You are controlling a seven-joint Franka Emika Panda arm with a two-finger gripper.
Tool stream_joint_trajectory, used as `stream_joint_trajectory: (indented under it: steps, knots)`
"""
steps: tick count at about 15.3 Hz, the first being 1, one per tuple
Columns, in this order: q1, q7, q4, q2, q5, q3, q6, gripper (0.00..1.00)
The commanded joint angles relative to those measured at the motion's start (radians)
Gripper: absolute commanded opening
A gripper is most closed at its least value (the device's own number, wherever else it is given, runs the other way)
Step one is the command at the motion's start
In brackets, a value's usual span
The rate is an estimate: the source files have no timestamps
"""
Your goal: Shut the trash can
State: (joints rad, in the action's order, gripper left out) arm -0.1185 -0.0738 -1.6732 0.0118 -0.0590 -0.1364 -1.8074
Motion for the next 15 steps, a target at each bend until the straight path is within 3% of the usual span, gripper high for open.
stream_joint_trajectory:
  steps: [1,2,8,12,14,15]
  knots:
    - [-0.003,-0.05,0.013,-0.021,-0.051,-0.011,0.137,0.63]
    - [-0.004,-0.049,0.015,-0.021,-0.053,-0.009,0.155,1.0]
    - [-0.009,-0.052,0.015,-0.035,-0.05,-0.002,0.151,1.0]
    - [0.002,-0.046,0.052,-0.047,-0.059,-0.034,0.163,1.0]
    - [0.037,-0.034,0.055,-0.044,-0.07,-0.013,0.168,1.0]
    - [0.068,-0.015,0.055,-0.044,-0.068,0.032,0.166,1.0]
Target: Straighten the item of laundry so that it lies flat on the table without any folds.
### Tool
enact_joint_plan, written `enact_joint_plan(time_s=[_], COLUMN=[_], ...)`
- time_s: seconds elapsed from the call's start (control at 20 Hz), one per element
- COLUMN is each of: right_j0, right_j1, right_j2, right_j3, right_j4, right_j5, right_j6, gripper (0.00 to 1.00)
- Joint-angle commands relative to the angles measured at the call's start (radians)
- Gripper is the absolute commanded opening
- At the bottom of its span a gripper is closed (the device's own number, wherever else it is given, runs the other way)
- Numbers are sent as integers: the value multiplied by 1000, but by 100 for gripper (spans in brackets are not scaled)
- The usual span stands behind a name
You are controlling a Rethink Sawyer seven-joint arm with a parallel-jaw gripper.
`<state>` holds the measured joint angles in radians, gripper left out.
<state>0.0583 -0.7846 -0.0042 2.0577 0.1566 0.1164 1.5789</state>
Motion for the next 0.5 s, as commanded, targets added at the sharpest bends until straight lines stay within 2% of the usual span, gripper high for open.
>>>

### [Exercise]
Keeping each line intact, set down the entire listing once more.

### [Answer to the problem]
You are controlling a seven-joint Franka Emika Panda arm with a two-finger gripper.
Tool stream_joint_trajectory, used as `stream_joint_trajectory: (indented under it: steps, knots)`
"""
steps: tick count at about 15.3 Hz, the first being 1, one per tuple
Columns, in this order: q1, q7, q4, q2, q5, q3, q6, gripper (0.00..1.00)
The commanded joint angles relative to those measured at the motion's start (radians)
Gripper: absolute commanded opening
A gripper is most closed at its least value (the device's own number, wherever else it is given, runs the other way)
Step one is the command at the motion's start
In brackets, a value's usual span
The rate is an estimate: the source files have no timestamps
"""
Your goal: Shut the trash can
State: (joints rad, in the action's order, gripper left out) arm -0.1185 -0.0738 -1.6732 0.0118 -0.0590 -0.1364 -1.8074
Motion for the next 15 steps, a target at each bend until the straight path is within 3% of the usual span, gripper high for open.
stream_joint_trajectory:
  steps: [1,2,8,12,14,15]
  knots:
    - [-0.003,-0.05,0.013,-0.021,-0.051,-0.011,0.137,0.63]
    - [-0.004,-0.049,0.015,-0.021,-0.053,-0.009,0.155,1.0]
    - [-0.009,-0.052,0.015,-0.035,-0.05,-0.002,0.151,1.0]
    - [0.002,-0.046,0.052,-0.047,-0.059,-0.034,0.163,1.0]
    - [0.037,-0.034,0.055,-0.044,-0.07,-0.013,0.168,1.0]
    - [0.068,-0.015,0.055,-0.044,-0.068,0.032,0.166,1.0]
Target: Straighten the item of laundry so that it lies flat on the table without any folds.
### Tool
enact_joint_plan, written `enact_joint_plan(time_s=[_], COLUMN=[_], ...)`
- time_s: seconds elapsed from the call's start (control at 20 Hz), one per element
- COLUMN is each of: right_j0, right_j1, right_j2, right_j3, right_j4, right_j5, right_j6, gripper (0.00 to 1.00)
- Joint-angle commands relative to the angles measured at the call's start (radians)
- Gripper is the absolute commanded opening
- At the bottom of its span a gripper is closed (the device's own number, wherever else it is given, runs the other way)
- Numbers are sent as integers: the value multiplied by 1000, but by 100 for gripper (spans in brackets are not scaled)
- The usual span stands behind a name
You are controlling a Rethink Sawyer seven-joint arm with a parallel-jaw gripper.
`<state>` holds the measured joint angles in radians, gripper left out.
<state>0.0583 -0.7846 -0.0042 2.0577 0.1566 0.1164 1.5789</state>
Motion for the next 0.5 s, as commanded, targets added at the sharpest bends until straight lines stay within 2% of the usual span, gripper high for open.
>>>

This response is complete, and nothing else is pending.